In October of 2011, Dewey announced it had compensation commitments it could not meet. Slashed pay led to lawyer defections. Since January, at least 85 of Dewey's 300 partners have left. Last week, the Manhattan district attorney launched a criminal investigation into alleged wrongdoing by Dewey's former chairman, Steven Davis, in his management of the firm. On Friday, Dewey told its incoming class of summer associates, scheduled to begin in a matter of weeks, making more than $3,000 per week, that the summer program was cancelled. On Monday, Dewey advised its partners to begin looking for work elsewhere.

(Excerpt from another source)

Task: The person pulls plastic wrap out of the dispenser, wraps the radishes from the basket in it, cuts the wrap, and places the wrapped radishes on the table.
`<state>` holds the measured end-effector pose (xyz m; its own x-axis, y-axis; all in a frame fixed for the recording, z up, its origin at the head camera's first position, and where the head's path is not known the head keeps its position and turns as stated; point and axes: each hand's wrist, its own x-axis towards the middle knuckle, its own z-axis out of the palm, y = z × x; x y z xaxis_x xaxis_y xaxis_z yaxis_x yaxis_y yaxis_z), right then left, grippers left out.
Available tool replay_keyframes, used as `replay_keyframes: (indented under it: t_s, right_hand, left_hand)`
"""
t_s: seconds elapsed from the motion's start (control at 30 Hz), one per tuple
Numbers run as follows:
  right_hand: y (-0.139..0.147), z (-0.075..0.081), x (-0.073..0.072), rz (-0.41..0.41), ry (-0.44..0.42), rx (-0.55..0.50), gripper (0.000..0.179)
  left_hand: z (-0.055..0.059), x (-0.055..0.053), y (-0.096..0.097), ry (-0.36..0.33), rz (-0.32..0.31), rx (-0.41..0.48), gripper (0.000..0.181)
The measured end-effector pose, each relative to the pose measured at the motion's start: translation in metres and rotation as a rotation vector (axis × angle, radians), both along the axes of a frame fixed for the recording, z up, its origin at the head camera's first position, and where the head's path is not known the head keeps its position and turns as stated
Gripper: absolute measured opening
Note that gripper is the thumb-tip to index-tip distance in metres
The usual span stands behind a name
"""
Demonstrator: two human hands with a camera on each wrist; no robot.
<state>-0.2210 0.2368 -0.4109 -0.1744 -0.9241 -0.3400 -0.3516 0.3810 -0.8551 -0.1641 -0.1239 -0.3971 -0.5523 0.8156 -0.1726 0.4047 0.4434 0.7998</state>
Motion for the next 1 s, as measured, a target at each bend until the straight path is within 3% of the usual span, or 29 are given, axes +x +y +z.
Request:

"If the economy had clipped along, like in 2006 and 2007, Dewey management might have looked wise," said William Henderson, a law professor at Indiana University who studies the business of law firms. "But with the downturn, the pay guarantees essentially sheltered some new hires at the expense of the rest of the rank and file partnership."
Historically, in order to afford those $3,000-per-week salaries for first-year attorneys with no experience, and to keep rainmaking partners happy, law firms have been, like some of the Wall Street institutions they service, heavily leveraged entities. The difference is that, in law, the leverage is not financial but human. Banks gamble on investments, while law firms gamble on people. In a sense, it’s all the same: if business is good, leverage pays off.
It's best, Henderson says, for a firm to grow organically, nurturing its own talent rather than paying high prices for rainmakers who might not make it rain. But under pressure, many firms are giving up on organic growth and turning to a lateral-hire strategy in the downturn. "Lateral partners seem like the cure," Henderson says. "As a result, the only thing holding many large firms together now is money. No shared history. No shared values. Money by itself is weak glue."
Some brand-name firms, like Latham & Watkins, have done well with lateral hires by vetting them carefully and being cautious with pay guarantees, says Zeughauser, the law-firm adviser. "But it's always risky. Law firms are just fragile. In a consolidating industry, even the strongest of them won't be around forever. Dewey proves that."
The legal press has compared Dewey's situation to the 1987 collapse of Finley Kumble. It was that year ironically, that American Lawyer published the first edition of its now heralded law-firm rankings, the Am Law 100, and ranked Finley Kumble #2. By year's end, the firm folded, in part because of rich guarantees to star laterals.
Twenty-five years later, 11 of those original AmLaw 100 firms are now extinct.